Хана улыбается, но я все еще злюсь и поэтому отворачиваюсь.
– И потом, – продолжаю я, – они дают нам выбор. Обычно эвалуаторы предоставляют список из четырех или пяти одобренных кандидатов, и ты можешь выбрать одного из них. И все счастливы. С тех пор как разработали процедуру и браки стали устраивать эвалуаторы, в Мэне было зарегистрировано не больше дюжины разводов, а во всех Штатах меньше тысячи. И почти во всех этих случаях либо супруг, либо супруга подозревались в том, что они сочувствующие, то есть развод был необходим и одобрялся государством.
– Ограниченный выбор, – поправляет меня Хана. – Мы вынуждены выбирать из тех, кого выбрали для нас.
– Не бывает неограниченного выбора. Такова жизнь. Хана открывает рот, хочет что-то сказать, но вместо этого просто начинает смеяться. А потом она тянется ко мне и сжимает мою руку – два коротких пожатия и два длинных. Наш старинный знак, мы придумали его еще во втором классе и использовали, когда одной из нас бывало плохо. Это наш способ сказать: все хорошо, я с тобой.
– Ну ладно, ладно, успокойся. Я люблю эвалуацию. Так хорошо? Да здравствует день эвалуации!
– Вот так лучше, – говорю я, но все равно еще никак не могу прийти в себя.
Очередь шаркающими шажками продвигается вперед. Мы проходим через металлические ворота, украшенные поверху спутанной колючей проволокой, и ступаем на подъездную дорожку, которая ведет к лабораторным корпусам. Девочек ждет корпус 6-С, мальчиков – 6-В, и очередь начинает раздваиваться.
По мере приближения к цели нас возле каждых дверей обдает потоком кондиционированного воздуха. Удивительное ощущение, как будто тебя на секунду с ног до головы, как мороженое на палочке, покрывают ледяной глазурью. В такие моменты я убираю с шеи хвост и мысленно проклинаю жару. Дома у нас нет кондиционеров, только уродливые вентиляторы на длинной ножке, которые издыхают посреди ночи. Но и этих уродов тетя Кэрол почти никогда не разрешает включать.
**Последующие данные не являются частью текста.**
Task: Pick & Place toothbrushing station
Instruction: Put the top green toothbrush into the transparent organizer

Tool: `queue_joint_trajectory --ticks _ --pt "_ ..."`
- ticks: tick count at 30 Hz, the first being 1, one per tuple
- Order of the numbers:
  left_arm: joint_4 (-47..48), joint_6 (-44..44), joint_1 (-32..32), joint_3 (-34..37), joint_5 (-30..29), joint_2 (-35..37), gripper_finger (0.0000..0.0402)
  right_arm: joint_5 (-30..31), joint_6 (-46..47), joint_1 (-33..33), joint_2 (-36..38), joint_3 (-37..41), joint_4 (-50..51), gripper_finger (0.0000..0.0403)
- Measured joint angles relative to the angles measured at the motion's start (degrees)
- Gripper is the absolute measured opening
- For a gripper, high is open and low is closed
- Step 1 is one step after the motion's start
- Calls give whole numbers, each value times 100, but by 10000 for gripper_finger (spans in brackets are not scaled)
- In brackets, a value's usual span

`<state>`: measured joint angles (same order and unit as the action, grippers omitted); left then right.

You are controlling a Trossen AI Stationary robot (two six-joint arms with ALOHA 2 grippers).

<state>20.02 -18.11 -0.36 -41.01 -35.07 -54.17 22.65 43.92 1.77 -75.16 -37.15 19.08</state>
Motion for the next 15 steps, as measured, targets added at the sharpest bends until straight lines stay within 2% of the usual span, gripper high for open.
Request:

Вентиляторы потребляют слишком много электроэнергии, так она говорит, а мы не можем позволить себе такую роскошь.
Наконец перед нами остается всего несколько человек. Из здания лаборатории выходит медсестра с пачкой планшетов и авторучками и начинает раздавать их стоящим в очереди.
– Пожалуйста, аккуратно заполните все графы, включая те, что касаются вашей медицинской и семейной истории.
Сердце у меня начинает подпрыгивать к самому горлу, аккуратно пронумерованные графы – фамилия, инициалы, адрес проживания, возраст – сливаются воедино. Я рада, что Хана стоит впереди меня. Она кладет планшет на предплечье и начинает легко и быстро заполнять анкету.
– Следующий.
Двери снова открываются, появляется вторая медсестра и жестом приглашает Хану войти. За ее спиной в холодном полумраке просматривается белая комната ожидания с зеленым ковром на полу.
– Удачи! – говорю я Хане.
Хана на секунду оборачивается и улыбается, но я замечаю, что и у нее начали сдавать нервы – она закусила губу, а между бровей у нее появилась тоненькая морщинка.
Хана направляется в сторону двери в лабораторию, но потом вдруг резко разворачивается и подходит ко мне. У нее какое-то дикое выражение на лице, такой я Хану еще не видела. Она хватает меня за плечи, я от страха роняю планшет.
– Нельзя узнать, что такое счастье, если хоть раз не почувствуешь себя несчастной, – сипло, как будто сорвала голос, шепчет Хана мне в самое ухо.
– Что?
– Ты не можешь быть по-настоящему счастлива, если хоть иногда не будешь несчастна. Ты же понимаешь это?
Хана отпускает меня еще до того, как я успеваю ответить, лицо у нее безмятежное и прекрасное, как всегда. Она наклоняется, подбирает с пола мой планшет и с улыбкой передает его мне. Потом поворачивается и проходит через стеклянные двери. Двери за ней закрываются, как гладкая поверхность воды над уходящим ко дну предметом.